We have just bought a new TTI CPX200D power supply for our lab, and it arrived today. We needed a power supply with remote sense capability to better power an RF board. The supply arrived this morning and we tested it for voltage and current and with some loads and everything looked OK, so this afternoon we proceeded to test the RF board. We had powered up the RF board previously with another supply without problems, but there were issues with voltage drop in the wiring.
We setup everything following both the supply manual and the RF board manual. The RF board gets its power from a connector, and outputs the two power sense lines, connected directly to the supply voltage and ground at the power connector. We twisted the sense wires together and connected them to the SENSE inputs of the supply, and connected the power wires to the output terminals. We switched the supply to remote sense, triple checked the connections polarity, adjusted voltage and current limit (the RF board is powered at 1.8V 1A, but the manufacturer recommends starting it with a 50mA current limit just in case and then raising it, so we set the current limit to 50mA) and proceeded to connect the power connector to the RF board, all of this with the supply output DISABLED.
Just when the power connector was starting to mate with its socket in the RF board, a tantalium capacitor connected across the power rail just at the RF board power connector blew up and started burning, and the board is now ruined. The RF board was worth 10000€. There was no other energy source for the RF board, no other active thing was connected to it. No instrument was connected either. Nothing.

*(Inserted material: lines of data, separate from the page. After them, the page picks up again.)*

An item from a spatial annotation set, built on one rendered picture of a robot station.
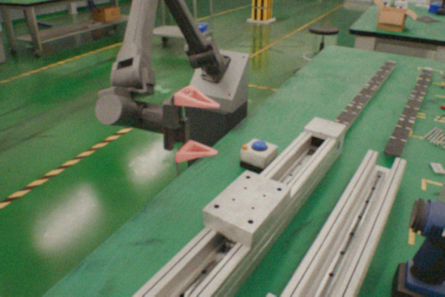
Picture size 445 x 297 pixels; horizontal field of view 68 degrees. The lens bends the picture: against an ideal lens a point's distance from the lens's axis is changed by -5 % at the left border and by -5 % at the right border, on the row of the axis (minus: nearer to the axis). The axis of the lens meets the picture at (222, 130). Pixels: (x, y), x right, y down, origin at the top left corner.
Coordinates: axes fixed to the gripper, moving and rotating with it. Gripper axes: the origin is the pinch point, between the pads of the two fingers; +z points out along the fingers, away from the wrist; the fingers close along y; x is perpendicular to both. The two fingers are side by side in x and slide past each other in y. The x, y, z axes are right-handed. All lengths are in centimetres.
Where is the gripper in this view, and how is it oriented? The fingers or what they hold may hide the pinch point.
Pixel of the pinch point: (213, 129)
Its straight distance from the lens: 65.9
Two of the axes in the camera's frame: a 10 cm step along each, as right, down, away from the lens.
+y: 0.5, -9.1, -4.1
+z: 9.4, 1.8, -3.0
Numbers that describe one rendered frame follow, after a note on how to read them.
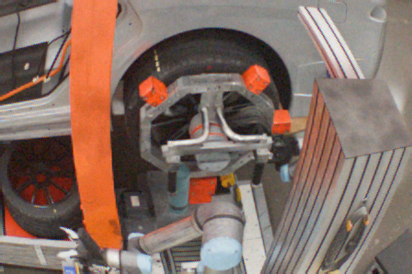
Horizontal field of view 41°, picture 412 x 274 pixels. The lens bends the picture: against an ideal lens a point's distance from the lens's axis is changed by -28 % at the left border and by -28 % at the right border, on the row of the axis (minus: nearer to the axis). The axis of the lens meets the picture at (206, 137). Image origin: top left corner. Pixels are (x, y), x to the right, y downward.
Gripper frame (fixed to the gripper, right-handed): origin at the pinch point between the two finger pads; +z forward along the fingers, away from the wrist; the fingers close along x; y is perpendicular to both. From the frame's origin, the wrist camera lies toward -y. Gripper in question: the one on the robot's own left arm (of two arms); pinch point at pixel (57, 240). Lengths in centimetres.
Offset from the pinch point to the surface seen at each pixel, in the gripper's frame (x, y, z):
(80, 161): 46.1, 1.5, -4.8
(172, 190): 74, 36, -39
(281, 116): 108, 21, -82
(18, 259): 54, 98, 54
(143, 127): 92, 20, -26
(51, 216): 70, 65, 24
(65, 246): 61, 77, 16
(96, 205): 51, 29, -9
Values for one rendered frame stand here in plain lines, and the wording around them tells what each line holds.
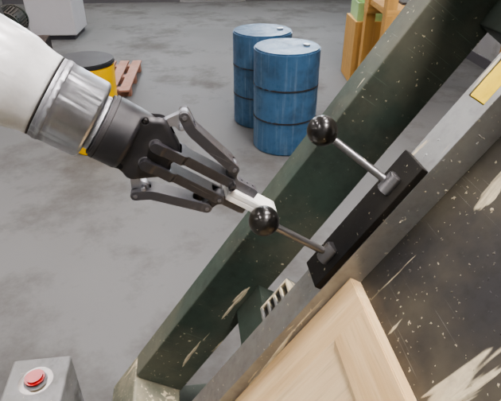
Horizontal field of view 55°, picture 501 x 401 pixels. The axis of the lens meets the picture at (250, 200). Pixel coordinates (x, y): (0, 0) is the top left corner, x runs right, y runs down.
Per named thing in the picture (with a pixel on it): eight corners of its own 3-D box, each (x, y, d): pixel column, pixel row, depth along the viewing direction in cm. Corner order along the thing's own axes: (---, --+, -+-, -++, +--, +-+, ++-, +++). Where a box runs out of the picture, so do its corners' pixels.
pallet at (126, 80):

It has a single supply rail at 1.8V, we had succesfully powered it up before several times and, again, the output was DISABLED. With no other energy source available for the RF board, the energy responsible for blowing the capacitor (220 uF 16V tantalium cap) had to come from the power supply somehow. The thing is, we also had a multimeter connected accross the power lines monitoring the output voltage and it said 0V. Sense and power rails get tied together when the power connector is mated with the RF board, and these sense lines were the only non-monitored part we had. We checked afterwards that with the output DISABLED the sense lines remain at 0V and that there is no transient nor anything when power and sense lines get tied together.
Do you have any theory about how this happened?
EDIT:
Here's an update. During this time we tried simulating the board with a dummy load, consisting of an electrolytic capacitor with similar specs to those of the tantalum that blew up (electrolytics can tolerate much more without blowing up with toxic smoke) and found some interesting things.

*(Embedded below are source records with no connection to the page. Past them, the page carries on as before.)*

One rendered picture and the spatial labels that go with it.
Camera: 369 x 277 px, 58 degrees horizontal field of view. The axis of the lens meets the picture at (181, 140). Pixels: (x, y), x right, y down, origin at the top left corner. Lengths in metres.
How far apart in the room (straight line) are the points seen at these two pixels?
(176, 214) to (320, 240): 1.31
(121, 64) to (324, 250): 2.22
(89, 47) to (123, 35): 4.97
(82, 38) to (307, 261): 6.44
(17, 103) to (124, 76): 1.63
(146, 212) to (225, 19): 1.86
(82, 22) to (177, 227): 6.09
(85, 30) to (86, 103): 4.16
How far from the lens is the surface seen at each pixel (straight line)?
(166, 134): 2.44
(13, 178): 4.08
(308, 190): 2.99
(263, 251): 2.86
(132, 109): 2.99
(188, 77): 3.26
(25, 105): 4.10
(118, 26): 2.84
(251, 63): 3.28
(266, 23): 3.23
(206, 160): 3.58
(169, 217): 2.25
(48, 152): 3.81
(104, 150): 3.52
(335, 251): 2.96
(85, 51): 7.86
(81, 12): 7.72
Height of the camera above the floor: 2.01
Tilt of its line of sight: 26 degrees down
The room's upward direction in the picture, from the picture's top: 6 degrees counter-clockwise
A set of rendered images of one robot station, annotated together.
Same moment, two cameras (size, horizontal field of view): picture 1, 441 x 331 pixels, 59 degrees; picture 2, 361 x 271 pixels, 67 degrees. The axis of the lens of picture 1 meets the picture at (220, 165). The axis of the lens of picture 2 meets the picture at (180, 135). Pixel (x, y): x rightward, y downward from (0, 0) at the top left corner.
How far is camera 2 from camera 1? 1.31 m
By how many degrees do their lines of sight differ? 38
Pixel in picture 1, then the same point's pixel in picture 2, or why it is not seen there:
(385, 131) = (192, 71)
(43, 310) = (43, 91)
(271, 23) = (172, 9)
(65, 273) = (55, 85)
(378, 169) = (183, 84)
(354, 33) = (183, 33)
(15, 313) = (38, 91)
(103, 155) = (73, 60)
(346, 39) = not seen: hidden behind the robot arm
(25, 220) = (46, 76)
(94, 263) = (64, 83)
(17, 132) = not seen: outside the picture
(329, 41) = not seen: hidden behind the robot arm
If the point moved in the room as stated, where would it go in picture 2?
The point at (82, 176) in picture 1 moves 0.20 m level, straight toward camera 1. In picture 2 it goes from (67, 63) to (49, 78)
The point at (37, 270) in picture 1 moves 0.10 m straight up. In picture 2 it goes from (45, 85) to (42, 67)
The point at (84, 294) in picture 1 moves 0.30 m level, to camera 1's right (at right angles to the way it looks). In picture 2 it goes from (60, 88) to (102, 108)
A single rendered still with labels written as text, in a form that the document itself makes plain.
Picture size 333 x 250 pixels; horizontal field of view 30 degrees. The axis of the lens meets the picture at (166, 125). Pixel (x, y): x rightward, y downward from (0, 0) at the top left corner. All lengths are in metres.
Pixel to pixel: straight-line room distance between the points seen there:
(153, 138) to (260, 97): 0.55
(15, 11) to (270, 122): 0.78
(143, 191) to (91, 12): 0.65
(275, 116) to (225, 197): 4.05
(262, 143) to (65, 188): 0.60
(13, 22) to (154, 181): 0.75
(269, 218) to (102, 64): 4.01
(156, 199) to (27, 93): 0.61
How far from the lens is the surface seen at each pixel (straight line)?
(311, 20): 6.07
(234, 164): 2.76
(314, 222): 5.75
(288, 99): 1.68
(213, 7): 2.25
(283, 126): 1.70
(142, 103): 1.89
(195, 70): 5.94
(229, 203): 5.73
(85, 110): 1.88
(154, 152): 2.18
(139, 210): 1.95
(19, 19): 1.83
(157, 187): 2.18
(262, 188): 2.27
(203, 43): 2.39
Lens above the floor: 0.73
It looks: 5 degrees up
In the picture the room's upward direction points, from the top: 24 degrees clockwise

If you proceed exactly as we proceeded when the incident happened (power supply channel turned off), nothing happens. The output stays at 0V, no transient, no nothing. No matter how you connect the supply to the dummy load, nothing happens. If the capacitor is pre-charged it just discharges with a nice exponential curve (so the output has confirmed bleeding resistors)
If you then turn on the supply with the dummy load already connected, the output just rises nicely to 1.8V, no overshoots or weird stuff.

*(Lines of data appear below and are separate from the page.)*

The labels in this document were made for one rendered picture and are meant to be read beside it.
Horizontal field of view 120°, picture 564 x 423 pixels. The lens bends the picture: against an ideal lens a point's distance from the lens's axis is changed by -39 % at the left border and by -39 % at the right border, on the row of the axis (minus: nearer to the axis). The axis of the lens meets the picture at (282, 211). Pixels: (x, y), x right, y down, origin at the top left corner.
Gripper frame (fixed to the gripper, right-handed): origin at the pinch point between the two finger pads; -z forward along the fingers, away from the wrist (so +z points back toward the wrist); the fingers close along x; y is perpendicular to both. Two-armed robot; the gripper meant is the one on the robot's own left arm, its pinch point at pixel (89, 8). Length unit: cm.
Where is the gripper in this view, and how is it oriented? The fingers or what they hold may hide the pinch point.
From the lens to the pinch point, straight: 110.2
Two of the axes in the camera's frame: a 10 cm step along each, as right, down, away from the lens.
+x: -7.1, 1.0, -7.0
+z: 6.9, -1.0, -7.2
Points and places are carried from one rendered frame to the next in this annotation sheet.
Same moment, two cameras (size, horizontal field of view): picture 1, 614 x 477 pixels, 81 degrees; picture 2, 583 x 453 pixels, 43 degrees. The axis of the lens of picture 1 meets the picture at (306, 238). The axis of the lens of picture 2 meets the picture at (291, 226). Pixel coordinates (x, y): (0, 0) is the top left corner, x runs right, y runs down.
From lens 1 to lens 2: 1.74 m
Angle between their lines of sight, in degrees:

BUT, if you turn on the power supply channel with the dummy load disconnected and you then hot-plug the dummy load, in some cases there's a several 10's of volts transient (>40V), almost 3 seconds long, and then the output stays at 1.8V. That scenario would have explained our issue... if it wasn't for the fact that the PSU supply channel was disabled. We triple-checked that it was indeed disabled before plugging anything. Both my colleague and I are 100% sure that it was off.
We'll keep investigating... (the manufacturer hasn't answered yet, we'll try new communication channels).